Viel schöner ist dagegen die Raven selbst, wo jeder einzelne, interaktive Raum mit allerlei netten Details gefüllt ist (man halte zum Beispiel nach der Barmaid in der Bordstaverne Ausschau) und auch die Modelle der spielwichtigen Figuren, wie Maxos der Prinzessin und den Beratern, werden detailliert und vor allem lebensecht dargestellt (eine wahre Glanzleistung, wenn man sich zum Beispiel den Echsenmenschengeneral Edmund anschaut) und man erfreut sich an ihren realistischen Bewegungen und ihrer Mimik. Die Strategiekarte ist spartanisch, aber nett dargestellt, sodass sie kaum ins Gewicht fällt. Wer sich also an etwas Schönen erfreuen will geht an Bord der Raven und hat dort seinen Spaß. Auf jeden Fall zeigt das Schiff, was mit der Engine von Larian möglich zu sein scheint und macht Hoffnung, dass sie dies auch in weiteren Projekten zu Gänze auszunutzen wissen.
Sound:
„Dragon Commander“ bietet einige einprägsame Musikstücke, die sich zwar immer wiederholen, jedoch nie an den Nerven des Spielers zehren und gut den Hintergrund ausfülle. Viel wichtiger ist jedoch die Synchro der Einheiten und der spielwichtigen Figuren, die man in englischer Sprache als mehr als nur gelungen bezeichnen kann. Die Kommentare der Einheiten sind witzig und jeder Sprecher, sei er nun Berater, General oder Prinzessin, gibt sein Bestes, um die exzentrische Persönlichkeit jeder Figur zum Ausdruck zu bringen und den gut (und vor allem humorvoll) geschriebenen Texten die Betonung zu geben, die sie verdient haben.
Aber auch die deutsche Sprachausgabe muss sich nicht hinter dem englischen Original verstecken und ist, sieht man von der Sprecherin der Elfenprinzessin einmal ab, durch die Bank gut gewählt werden und weiß auch Muttersprachlern angemessen zu gefallen. Zwar gehen einige der englischen Wortspiele in der Übersetzung verloren, aber das kann man durchaus verschmerzen, da auch hier die Sprecher mit vollem Elan dabei sind, dem Spieler das schräge Universum von „Dragon Commander“ näher zu bringen und dabei hörbar genauso viel Spaß beim aufnehmen hatten, wie es der Spieler beim spielen haben wird.
Fazit:
„Dragon Commander“ ist ein wilder Mix aus verschiedenen Elementen, die alle zum größten Teil funktionieren und für viele Stunden zu motivieren wissen. Und wenn einen ein Element nicht zusagt (siehe Echtzeitschlachten), so gibt es doch mindestens zwei Elemente, die wiederum Spaß machen und an denen man sich austoben möchte.

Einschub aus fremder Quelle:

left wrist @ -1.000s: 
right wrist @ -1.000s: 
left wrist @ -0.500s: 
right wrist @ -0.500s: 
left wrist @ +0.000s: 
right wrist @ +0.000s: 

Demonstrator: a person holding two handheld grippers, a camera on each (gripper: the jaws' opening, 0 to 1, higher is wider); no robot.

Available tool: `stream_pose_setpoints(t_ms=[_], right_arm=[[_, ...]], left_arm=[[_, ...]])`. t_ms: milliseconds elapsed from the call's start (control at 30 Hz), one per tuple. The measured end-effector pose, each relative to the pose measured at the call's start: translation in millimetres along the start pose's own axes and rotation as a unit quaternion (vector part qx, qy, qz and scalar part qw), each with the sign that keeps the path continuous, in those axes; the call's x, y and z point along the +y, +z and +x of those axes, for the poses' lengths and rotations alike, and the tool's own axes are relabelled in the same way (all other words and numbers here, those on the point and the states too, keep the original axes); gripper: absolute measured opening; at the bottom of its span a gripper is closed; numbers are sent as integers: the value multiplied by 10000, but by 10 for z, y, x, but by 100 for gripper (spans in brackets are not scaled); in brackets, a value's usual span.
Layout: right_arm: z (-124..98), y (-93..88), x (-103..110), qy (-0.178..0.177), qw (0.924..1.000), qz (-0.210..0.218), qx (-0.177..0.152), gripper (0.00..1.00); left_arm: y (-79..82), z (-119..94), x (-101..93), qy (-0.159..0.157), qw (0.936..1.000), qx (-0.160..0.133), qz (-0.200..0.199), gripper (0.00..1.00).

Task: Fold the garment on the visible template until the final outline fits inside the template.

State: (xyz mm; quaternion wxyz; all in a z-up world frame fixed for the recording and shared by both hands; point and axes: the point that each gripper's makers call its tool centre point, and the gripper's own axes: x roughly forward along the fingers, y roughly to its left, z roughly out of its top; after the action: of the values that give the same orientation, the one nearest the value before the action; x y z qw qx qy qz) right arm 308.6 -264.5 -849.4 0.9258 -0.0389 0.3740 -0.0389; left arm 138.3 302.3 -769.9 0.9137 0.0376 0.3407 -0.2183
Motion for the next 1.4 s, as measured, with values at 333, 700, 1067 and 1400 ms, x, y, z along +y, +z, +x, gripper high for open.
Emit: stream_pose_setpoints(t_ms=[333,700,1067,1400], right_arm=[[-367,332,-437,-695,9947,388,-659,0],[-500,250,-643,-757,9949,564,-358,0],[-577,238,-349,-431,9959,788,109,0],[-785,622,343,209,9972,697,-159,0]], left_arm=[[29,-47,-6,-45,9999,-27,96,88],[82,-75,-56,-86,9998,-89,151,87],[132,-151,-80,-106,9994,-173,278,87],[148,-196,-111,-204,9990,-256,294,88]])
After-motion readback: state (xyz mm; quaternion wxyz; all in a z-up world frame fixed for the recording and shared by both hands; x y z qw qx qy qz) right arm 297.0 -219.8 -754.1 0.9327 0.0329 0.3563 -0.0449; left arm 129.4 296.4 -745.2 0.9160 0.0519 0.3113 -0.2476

Und all das funktioniert einfach gut, macht Spaß und man fragt sich ob man mit diesem Spiel nicht sogar den Grundstein für eine weitere Franchise gelegt wurde, dessen eventuelle Fortsetzungen hoffentlich auch die vorhandenen Fehler verbessern und „Dragon Commander“ zu einem noch runderen Vergnügen machen werden.
So bleibt ein „gutes“ Spiel, welches zum mehreren Durchspielen motiviert und irgendwann zwar nicht mehr fordert, aber bis dahin einen genug Vergnügen bietet, dass man die für dieses Spiel ausgegebenen Euro als eine anständige Investition betrachten kann, die Hunger nach mehr macht und dem Spiel am Ende 4 (von 5) wohlverdiente, „gute“ Sterne aus Feuer einbringt.